As investigators search across species, it is becoming apparent that large genomes have tremendous numbers of transposable elements, and may even be composed mostly of transposable elements.

This may help explain the C-value paradox: There appears to be little correlation between the size of an organism's genome and its biological complexity.

Nearly half of the human genome appears to consist of transposable elements, mostly long interspersed elements (LINEs) and short interspersed elements (SINEs). Most of these can no longer move about, but retain the vestiges of former mobility (e.g., inverted repeats). A vast number also are included only in introns, and are excised and never transcribed. They are evolutionary relics rendered harmless by the points of their insertion and by the host's regulatory mechanisms.

A few elements, however, are still able to move around, and some are known to be responsible for causing human disorders by inserting into specific locations:

hemophila B (insertion in the factor IX gene)

neurofibromatosis (insertion in the NF1 gene

one type of breast cancer (insertion in the BRCA2 gene)

This is likely to be only small, initial list. More are undoubtedly going to be found.

In grasses used by humans for grain production, differences in genome size can largely be attributed to different quantities of inserted LTR transposons. Except for the transposon regions, the different grasses show a great deal of synteny in their genomes.

How is such a massive load of transposons tolerated?
Like any good parasite, a smart transposon doesn't harm its host. The ones that persist are those that have landed in genetic safe havens: areas of the genome where there are few functional genes. The transposons just hang out and are replicated--the ultimate freeloading passengers.

some elements can be used as biotechnology tools for cloning and gene manipulation, facilitating insertion of genes into germ lines of recipient cells.

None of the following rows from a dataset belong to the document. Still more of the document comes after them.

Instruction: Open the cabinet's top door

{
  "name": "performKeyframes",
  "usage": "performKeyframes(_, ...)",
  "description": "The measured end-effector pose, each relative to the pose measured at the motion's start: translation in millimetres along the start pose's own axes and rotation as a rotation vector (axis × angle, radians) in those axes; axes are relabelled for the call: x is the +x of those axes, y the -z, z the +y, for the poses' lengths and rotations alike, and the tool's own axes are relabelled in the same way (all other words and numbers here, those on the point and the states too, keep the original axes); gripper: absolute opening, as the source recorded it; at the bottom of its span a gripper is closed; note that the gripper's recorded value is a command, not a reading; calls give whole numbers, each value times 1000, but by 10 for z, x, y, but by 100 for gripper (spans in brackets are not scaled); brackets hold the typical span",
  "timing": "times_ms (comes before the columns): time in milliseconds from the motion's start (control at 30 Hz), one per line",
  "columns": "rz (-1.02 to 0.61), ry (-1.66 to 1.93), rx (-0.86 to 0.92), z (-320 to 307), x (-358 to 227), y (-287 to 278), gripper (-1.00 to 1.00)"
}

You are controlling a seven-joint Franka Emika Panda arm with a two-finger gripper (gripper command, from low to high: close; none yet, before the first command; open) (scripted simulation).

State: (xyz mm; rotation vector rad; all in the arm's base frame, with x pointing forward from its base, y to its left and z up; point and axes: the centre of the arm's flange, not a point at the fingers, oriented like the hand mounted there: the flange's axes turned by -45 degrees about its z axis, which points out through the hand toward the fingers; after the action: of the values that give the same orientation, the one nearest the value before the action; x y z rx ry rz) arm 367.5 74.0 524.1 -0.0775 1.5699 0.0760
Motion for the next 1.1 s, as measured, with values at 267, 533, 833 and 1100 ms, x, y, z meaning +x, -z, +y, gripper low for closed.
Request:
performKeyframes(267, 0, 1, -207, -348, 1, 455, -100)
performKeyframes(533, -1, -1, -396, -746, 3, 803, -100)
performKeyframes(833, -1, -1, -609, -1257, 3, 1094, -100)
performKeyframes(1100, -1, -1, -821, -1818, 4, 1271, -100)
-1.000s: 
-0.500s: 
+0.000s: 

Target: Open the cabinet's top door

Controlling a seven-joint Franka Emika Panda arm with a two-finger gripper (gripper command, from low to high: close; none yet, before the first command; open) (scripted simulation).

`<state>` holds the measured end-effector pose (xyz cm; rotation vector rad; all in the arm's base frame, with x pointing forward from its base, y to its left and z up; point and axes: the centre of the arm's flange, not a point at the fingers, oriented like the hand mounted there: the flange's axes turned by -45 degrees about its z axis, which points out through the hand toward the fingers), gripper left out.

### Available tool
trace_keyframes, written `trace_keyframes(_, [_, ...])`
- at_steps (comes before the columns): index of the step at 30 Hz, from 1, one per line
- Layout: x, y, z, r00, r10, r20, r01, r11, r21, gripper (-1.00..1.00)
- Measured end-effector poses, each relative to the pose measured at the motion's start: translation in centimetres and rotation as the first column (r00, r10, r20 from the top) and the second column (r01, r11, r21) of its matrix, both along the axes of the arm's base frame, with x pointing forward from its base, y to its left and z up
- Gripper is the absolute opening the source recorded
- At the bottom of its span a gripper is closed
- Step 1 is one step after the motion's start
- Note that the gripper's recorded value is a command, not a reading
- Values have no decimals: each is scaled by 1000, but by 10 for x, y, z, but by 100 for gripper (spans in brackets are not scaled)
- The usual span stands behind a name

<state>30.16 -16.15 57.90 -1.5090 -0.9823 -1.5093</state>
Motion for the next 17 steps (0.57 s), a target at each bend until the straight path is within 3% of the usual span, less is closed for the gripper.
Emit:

The properties of TGEs may allow their use in gene therapy: insertion of functional genes in individuals lacking a normal, functioning copy of an essential gene (e.g., those with "bubble boy syndrome", who lack the precursor cells necessary to manufacture important cells of the immune system).

So maybe in the long run, we'll be glad of our little passengers, and they'll eventually be paying their way by means we can't yet foresee.